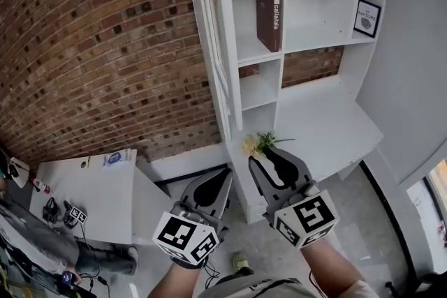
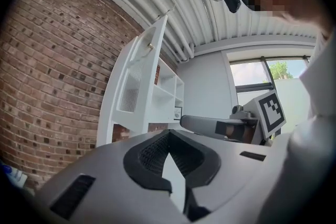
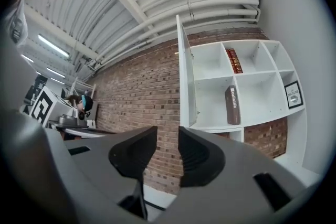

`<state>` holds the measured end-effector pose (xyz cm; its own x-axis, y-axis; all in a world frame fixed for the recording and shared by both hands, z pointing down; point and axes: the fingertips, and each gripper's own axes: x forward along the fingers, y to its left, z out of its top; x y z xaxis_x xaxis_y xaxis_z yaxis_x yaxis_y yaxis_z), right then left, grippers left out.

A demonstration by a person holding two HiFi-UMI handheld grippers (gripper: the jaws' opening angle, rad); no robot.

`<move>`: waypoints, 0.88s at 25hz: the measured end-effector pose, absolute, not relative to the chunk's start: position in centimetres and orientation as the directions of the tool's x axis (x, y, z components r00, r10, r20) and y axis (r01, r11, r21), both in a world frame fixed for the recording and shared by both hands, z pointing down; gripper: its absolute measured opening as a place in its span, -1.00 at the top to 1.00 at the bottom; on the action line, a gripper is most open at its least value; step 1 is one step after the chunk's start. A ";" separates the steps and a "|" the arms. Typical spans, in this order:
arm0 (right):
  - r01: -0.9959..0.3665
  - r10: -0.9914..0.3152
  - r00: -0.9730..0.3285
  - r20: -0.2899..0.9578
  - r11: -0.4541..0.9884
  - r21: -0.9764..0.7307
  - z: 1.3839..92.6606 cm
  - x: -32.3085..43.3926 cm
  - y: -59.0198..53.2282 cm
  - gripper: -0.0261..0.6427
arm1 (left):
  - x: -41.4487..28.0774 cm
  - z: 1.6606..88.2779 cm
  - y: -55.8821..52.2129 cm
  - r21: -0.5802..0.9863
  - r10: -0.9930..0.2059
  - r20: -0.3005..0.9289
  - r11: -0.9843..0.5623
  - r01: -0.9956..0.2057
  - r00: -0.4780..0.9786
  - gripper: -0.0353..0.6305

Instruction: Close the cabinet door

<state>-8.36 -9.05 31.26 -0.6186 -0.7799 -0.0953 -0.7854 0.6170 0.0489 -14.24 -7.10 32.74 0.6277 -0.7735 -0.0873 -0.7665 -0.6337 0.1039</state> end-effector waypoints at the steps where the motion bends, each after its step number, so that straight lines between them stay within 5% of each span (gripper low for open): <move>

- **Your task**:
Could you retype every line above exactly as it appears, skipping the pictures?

- **Solved exercise**:
`<state>` holds the measured end-effector pose (xyz cm; its own x-axis, y-axis; all in a world frame fixed for the recording and shared by both hands, z pointing down; point and axes: the fingertips, and each gripper's own axes: x forward along the fingers, y to its left, z out of its top; x y z xaxis_x xaxis_y xaxis_z yaxis_x yaxis_y yaxis_z), right then left, grippers left out.

A demonstration by a person holding two HiFi-UMI handheld grippers (gripper: the jaws' opening angle, rad); no robot.

`<move>`: waypoints, 0.88s at 25hz: the measured end-effector pose, absolute, not relative to the chunk's start: position in centimetres and orientation as the directions of the tool's x axis (x, y, z components r00, r10, r20) and y axis (r01, r11, r21), both in a world frame fixed for the recording and shared by both hands, z pointing down; gripper: its absolute measured opening as a place in its span, -1.00 at the top to 1.00 at the bottom; on the action line, a gripper is most open at its least value; step 1 is one step after the chunk's start. A ";" separates the steps and a "|" the arms. Typical spans, in this order:
arm0 (right):
  - r01: -0.9959..0.3665
  - r10: -0.9914..0.3152
  - r00: -0.9730..0.3285
  - r20: -0.2899..0.9578
  - r11: -0.4541..0.9884
  - r21: -0.9764..0.7307
  - z: 1.3839..92.6606 cm
  - x: -32.3085..43.3926 cm
  - y: -59.0198..53.2282 cm
  - gripper: -0.0261..0.6427
arm1 (left):
  - x: -41.4487..28.0774 cm
  - z: 1.6606..88.2779 cm
  - y: -55.8821..52.2129 cm
  - r21: -0.5802..0.9863
  - r10: -0.9930..0.2059
  - r20: -0.3005..0.9289
  - r11: -0.9843..0.5623
  - r01: -0.9956..0.2057
  - r00: -0.4780..0.9786
  - gripper: -0.0353..0.6305

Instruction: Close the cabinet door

<state>-8.36 -9.05 31.26 -0.6186 -0.7799 -0.0953 -0.7854 0.6170 0.0489 -14.24 -7.10 32.74 0.6277 -0.7735 -0.0873 -0.7665 -0.6337 0.1039</state> end-effector waypoints at the steps where the motion bends, each after its step number, so that straight lines between them stay within 5% of each span (gripper low for open): <move>

This completes the answer to the exercise.